Five years ago the woman had been diagnosed with high grade astrocytoma and given a grim prognosis. An immediate surgery was scheduled, and purely by chance it happened to coincide with a celestial event: a meteor shower and a resulting power failure which brought her surgery to a premature halt. And after that she had never been quite the same. The tumor sat on her brain, like some bloated spider beneath the crown of her skull, legs wrapped tight around her gray matter.

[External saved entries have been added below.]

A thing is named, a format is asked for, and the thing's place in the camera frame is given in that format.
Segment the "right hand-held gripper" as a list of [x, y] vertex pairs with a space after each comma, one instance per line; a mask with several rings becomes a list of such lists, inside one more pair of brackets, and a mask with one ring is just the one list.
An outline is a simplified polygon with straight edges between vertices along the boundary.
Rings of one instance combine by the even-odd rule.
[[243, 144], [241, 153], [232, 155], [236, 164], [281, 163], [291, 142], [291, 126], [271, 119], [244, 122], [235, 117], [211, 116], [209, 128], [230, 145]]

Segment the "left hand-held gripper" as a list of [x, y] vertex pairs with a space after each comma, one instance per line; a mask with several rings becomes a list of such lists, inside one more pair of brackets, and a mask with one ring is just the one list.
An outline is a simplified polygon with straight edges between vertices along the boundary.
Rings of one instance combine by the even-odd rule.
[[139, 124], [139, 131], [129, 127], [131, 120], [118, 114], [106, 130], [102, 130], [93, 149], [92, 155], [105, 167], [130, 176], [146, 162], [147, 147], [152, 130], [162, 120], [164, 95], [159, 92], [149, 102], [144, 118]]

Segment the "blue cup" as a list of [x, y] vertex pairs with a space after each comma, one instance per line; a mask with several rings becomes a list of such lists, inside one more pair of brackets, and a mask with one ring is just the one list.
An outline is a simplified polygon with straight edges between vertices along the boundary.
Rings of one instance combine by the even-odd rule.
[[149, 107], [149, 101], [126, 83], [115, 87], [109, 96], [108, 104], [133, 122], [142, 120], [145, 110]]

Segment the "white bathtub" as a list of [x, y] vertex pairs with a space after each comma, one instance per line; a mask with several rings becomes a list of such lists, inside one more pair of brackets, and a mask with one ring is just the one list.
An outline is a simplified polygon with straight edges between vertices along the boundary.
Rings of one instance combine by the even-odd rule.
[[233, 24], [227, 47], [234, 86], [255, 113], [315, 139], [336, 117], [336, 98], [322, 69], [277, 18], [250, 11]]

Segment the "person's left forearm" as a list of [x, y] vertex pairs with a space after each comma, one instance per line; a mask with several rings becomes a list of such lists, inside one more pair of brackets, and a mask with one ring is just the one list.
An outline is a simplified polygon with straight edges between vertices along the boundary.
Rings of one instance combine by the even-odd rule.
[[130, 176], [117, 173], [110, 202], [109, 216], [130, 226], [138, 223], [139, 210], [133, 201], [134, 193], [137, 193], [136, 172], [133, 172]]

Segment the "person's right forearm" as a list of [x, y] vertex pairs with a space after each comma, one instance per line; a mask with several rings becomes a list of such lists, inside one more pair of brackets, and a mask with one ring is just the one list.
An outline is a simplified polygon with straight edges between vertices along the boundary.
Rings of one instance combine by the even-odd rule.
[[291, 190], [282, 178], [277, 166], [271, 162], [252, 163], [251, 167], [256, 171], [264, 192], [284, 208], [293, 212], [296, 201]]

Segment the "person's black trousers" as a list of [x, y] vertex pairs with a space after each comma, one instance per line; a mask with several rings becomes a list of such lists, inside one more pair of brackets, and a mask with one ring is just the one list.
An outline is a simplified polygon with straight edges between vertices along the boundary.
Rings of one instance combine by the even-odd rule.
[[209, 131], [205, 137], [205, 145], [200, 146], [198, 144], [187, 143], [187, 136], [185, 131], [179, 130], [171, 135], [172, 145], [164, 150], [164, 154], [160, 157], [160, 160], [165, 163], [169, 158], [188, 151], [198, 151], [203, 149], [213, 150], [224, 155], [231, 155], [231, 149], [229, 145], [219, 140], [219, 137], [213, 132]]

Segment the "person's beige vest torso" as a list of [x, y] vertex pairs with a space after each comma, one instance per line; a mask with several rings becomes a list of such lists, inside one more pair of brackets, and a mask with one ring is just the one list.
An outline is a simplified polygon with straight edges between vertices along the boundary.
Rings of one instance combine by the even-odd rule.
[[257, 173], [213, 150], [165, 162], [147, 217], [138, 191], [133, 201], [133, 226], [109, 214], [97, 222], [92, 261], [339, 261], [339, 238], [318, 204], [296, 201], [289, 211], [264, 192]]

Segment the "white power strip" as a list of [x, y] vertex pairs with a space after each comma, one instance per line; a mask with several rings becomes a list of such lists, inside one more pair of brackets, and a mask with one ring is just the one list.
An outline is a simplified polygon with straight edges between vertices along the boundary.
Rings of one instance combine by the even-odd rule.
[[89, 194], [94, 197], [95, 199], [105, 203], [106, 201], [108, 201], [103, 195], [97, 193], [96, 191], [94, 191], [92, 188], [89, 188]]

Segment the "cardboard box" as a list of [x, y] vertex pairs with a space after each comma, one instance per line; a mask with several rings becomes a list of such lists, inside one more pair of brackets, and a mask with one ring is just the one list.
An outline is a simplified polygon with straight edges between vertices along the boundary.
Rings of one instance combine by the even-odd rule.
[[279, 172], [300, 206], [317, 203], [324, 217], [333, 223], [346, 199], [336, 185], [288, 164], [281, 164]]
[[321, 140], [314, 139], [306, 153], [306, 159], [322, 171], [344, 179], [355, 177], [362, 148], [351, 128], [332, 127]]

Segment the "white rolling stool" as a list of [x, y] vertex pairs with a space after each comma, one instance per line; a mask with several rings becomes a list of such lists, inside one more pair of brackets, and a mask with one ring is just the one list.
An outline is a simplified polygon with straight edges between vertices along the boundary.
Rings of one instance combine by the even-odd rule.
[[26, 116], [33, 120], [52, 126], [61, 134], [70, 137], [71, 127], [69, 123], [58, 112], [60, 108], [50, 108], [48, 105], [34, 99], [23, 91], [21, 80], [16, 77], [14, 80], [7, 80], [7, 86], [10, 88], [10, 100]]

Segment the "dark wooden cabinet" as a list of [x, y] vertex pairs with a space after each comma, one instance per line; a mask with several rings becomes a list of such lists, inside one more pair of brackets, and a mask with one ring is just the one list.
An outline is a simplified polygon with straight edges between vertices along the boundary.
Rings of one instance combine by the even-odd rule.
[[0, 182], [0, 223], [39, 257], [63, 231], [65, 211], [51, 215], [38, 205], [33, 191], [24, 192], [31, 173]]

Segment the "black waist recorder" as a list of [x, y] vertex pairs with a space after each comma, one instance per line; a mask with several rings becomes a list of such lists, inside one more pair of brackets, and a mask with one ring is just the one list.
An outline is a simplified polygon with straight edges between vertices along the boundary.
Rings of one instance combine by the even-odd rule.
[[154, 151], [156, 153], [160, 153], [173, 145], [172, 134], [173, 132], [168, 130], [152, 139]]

They called her Sage now. This was not some fiction about human beings only using ten percent of their brains; she had merely become a statistical outlier. Her capacity for recall and her ability to collate information had both been increased beyond previously observed limits. It was not merely that she could recall in exquisite detail everything she had ever seen, read, heard, smelt, tasted or felt. It was her ability to cross-reference this knowledge, to draw connections between disparate pieces of information, that made her miraculous. Sage made the invisible plain, like a conjurer plucking scarves from thin air.
A brief while later the two men walked back down the stairs. Again it was the shorter man who spoke first.
“She’s getting worse, isn’t she?”
The taller man stopped and turned to look at the shorter man over his shoulder, his expression unreadable.
“It’s a cancer, Liam. She goes on living with it, but…” He shook his head and turned to resume descending the stairs. “There is no worse. There’s just dead.”